Holder createHolder(int size) {
    return Holder(size);
}

int main(void) {
    Holder h = createHolder(1000);
    return 0;
}

Gives the output as when compiled with '-fno-elide-constructors':

Constructor
Move Constructor
Destructor
Move Constructor
Destructor
Destructor

Since we are returning from a function createHolder and the return object is on the stack, how does the main function still receives it? Not getting exactly what happens internally in memory.

Thanks.

Answer 1

std::move is a noop function that converts any kind of reference into an rvalue reference. So it doesn't actually "do" anything, it just changes how it's argument is used.

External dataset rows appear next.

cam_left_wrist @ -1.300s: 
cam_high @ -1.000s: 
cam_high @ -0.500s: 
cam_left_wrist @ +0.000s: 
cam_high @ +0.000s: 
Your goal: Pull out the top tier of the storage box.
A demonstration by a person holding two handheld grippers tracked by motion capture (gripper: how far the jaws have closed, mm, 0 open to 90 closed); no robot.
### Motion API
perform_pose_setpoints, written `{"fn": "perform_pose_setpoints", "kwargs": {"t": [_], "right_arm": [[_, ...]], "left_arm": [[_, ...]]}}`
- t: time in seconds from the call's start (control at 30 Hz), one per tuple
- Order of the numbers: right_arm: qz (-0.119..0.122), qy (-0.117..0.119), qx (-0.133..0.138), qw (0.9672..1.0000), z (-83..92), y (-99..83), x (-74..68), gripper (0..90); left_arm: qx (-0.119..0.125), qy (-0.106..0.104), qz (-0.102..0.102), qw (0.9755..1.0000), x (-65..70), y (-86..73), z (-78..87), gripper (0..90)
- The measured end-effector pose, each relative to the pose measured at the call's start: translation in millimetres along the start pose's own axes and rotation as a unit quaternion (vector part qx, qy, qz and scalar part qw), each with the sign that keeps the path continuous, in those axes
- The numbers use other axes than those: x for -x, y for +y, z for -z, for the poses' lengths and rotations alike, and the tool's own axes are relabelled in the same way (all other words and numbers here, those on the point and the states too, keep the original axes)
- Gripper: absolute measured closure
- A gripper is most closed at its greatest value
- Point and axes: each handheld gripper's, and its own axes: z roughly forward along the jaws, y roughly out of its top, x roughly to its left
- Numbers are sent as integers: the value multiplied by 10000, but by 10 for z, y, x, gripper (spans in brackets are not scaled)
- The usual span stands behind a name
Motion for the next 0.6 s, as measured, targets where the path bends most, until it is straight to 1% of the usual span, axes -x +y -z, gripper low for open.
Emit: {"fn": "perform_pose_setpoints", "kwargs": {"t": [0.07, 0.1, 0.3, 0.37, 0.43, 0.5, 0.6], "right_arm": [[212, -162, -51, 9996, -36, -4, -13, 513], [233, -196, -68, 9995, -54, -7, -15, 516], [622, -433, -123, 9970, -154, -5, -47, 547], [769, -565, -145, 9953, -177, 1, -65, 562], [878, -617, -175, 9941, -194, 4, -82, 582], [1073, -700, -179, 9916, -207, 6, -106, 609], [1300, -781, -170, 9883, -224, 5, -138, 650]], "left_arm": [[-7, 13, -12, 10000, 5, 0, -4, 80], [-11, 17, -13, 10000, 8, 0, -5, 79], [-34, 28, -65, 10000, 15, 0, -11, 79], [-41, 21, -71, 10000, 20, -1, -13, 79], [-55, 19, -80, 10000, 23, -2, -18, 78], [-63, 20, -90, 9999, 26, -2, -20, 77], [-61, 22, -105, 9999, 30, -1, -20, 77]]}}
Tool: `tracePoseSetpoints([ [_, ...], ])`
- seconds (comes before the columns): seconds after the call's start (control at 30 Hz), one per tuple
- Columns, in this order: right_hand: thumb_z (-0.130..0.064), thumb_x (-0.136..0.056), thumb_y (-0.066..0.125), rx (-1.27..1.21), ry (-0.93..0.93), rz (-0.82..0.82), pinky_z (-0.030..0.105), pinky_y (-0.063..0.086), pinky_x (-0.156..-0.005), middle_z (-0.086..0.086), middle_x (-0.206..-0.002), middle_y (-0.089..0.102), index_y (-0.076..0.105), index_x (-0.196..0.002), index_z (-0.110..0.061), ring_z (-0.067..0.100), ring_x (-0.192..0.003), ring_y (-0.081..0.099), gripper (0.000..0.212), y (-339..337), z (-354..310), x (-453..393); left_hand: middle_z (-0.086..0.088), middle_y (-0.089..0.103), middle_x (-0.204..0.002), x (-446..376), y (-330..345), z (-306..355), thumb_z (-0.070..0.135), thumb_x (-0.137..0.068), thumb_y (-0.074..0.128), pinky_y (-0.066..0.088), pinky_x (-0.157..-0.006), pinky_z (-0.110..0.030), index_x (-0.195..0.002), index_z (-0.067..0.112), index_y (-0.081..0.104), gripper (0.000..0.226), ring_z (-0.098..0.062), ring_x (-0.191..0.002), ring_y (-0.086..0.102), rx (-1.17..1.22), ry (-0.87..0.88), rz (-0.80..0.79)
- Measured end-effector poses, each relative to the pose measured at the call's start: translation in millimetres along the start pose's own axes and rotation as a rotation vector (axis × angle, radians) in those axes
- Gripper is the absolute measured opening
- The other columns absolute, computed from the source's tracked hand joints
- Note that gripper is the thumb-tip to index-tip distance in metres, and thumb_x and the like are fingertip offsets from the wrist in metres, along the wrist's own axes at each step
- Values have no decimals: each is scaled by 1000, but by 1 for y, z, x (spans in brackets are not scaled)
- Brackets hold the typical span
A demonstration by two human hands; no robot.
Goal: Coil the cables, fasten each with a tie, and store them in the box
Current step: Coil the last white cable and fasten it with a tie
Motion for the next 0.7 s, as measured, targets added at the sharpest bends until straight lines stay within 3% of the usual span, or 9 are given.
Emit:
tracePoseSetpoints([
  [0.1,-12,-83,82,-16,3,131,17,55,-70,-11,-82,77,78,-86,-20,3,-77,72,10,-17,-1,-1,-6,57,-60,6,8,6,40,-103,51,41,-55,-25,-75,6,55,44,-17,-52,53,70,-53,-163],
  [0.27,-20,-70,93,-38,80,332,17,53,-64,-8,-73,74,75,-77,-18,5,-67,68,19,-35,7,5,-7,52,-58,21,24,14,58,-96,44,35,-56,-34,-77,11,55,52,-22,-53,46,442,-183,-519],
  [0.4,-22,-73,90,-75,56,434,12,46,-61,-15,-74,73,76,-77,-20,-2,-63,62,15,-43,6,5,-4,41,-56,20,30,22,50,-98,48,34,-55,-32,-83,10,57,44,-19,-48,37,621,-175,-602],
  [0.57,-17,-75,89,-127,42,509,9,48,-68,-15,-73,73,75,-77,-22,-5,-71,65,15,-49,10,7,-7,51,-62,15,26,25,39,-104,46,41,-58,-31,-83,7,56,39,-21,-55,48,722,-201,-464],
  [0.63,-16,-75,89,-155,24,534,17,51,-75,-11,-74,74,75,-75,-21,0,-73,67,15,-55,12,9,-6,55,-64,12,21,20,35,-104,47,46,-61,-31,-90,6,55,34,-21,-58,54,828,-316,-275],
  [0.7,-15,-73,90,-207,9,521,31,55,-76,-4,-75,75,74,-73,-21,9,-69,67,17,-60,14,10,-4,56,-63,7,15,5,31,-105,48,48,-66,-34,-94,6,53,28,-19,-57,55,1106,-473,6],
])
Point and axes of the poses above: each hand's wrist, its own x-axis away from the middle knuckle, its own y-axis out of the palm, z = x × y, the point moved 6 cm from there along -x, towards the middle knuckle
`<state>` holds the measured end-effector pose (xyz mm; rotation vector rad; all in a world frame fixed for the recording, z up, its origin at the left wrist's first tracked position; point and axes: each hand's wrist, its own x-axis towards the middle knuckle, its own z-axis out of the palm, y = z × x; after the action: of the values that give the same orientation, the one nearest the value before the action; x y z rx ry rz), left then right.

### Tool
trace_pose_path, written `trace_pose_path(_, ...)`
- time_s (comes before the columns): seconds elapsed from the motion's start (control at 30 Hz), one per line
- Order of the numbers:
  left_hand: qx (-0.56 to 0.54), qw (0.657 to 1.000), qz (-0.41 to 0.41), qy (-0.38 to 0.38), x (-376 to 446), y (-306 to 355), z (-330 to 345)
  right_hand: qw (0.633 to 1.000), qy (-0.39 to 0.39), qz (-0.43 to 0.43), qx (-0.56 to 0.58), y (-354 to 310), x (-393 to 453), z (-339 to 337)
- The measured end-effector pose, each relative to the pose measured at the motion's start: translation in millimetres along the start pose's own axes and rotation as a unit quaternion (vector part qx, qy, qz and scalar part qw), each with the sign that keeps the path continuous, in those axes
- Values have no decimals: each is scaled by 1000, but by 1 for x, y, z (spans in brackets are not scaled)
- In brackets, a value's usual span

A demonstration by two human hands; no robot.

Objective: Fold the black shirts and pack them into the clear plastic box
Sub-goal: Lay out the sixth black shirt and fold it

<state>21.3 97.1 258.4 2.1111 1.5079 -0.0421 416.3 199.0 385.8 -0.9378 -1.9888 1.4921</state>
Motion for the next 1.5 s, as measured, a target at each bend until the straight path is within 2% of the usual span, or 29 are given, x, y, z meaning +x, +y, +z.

template <class T> constexpr remove_reference_t<T>&& move(T&& t) noexcept;
    Returns: static_cast<remove_reference_t<T>&&>(t).

Answer 2

std::move make your operator =, constructor is call correctly with what you defined in the Holder class

Holder(Holder&& other) : m_ptr(other.m_ptr), m_size(other.m_size) {
    cout << "Move Constructor\n";
    other.m_ptr = nullptr;
    other.m_size = 0;
}

Holder& operator=(Holder&& that) noexcept {
    cout << "Move Assignment\n";
    Holder(std::move(that)).swap(*this);
    return *this;
}

Since we are returning from a function createHolder and the return object is on the stack, how does the main function still receives it? because your move constructor

you already copy pointer m_ptr(other.m_ptr) m_size(other.m_size) from Holder(size) -> move to Holder object in return register on stack -> move to Holder h in main function

Constructor  -> of Holder(size);
Move Constructor -> Holder(size) move to Holder object in return register on stack
Destructor -> destructor of Holder(size)
Move Constructor -> from Holder object on stack -> Holder h in main
Destructor -> destructor of Holder object in return register
Destructor -> destructor of Holder h in main